(Stored items)
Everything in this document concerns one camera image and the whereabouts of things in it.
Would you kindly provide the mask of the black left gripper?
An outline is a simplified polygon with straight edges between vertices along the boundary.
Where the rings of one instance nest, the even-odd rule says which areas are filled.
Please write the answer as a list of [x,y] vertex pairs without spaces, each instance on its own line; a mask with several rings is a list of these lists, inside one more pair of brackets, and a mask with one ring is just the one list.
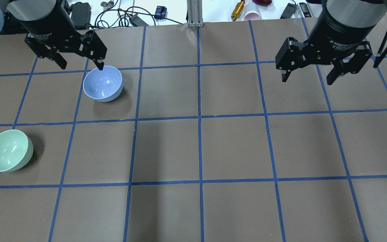
[[67,61],[59,51],[71,52],[103,70],[106,45],[94,30],[77,32],[61,0],[14,0],[11,13],[28,31],[25,43],[38,58],[54,61],[65,70]]

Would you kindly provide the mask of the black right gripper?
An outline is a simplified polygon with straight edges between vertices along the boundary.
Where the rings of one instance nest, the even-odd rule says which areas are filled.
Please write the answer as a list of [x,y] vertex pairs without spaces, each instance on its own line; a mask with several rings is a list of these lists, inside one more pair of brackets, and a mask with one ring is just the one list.
[[[275,68],[281,70],[282,82],[292,71],[315,62],[332,63],[327,75],[327,85],[340,76],[357,74],[372,56],[372,48],[364,41],[382,19],[387,8],[382,0],[309,0],[320,4],[321,14],[304,42],[293,37],[284,40],[275,56]],[[344,62],[343,58],[353,57]]]

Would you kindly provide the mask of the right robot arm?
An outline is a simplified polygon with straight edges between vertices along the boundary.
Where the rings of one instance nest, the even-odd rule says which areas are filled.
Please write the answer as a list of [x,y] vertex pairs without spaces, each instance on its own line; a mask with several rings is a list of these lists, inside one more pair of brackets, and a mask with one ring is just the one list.
[[292,71],[308,65],[333,65],[327,84],[356,74],[372,57],[367,35],[387,12],[387,0],[322,0],[322,11],[304,42],[288,37],[275,57],[286,82]]

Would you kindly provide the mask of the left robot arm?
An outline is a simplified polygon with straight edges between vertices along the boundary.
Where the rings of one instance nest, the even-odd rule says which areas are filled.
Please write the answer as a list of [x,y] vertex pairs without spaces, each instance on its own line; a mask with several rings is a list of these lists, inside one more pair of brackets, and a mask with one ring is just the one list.
[[67,62],[62,53],[75,53],[92,60],[103,70],[107,48],[99,36],[89,30],[76,31],[61,0],[0,0],[0,32],[5,12],[10,12],[26,29],[25,43],[38,58],[54,61],[61,69]]

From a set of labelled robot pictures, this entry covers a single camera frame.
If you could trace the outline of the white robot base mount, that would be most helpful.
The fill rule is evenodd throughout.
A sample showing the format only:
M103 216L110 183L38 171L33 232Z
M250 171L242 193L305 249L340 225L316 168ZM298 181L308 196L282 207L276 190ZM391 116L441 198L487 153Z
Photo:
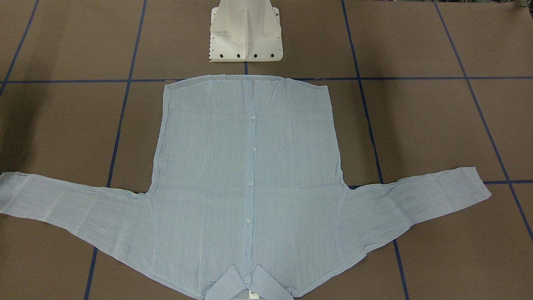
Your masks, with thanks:
M280 11L269 0L221 0L211 10L211 62L275 62L284 56Z

(Exercise) From the line containing "M250 171L242 193L305" through the last line of the entries, copy each line exactly and only those, skipping all pictures.

(Response)
M250 171L242 193L305 249L340 225L316 168ZM298 181L308 196L282 207L276 190ZM391 116L441 198L487 153Z
Photo:
Your masks, with thanks:
M280 11L269 0L221 0L211 10L211 62L275 62L284 56Z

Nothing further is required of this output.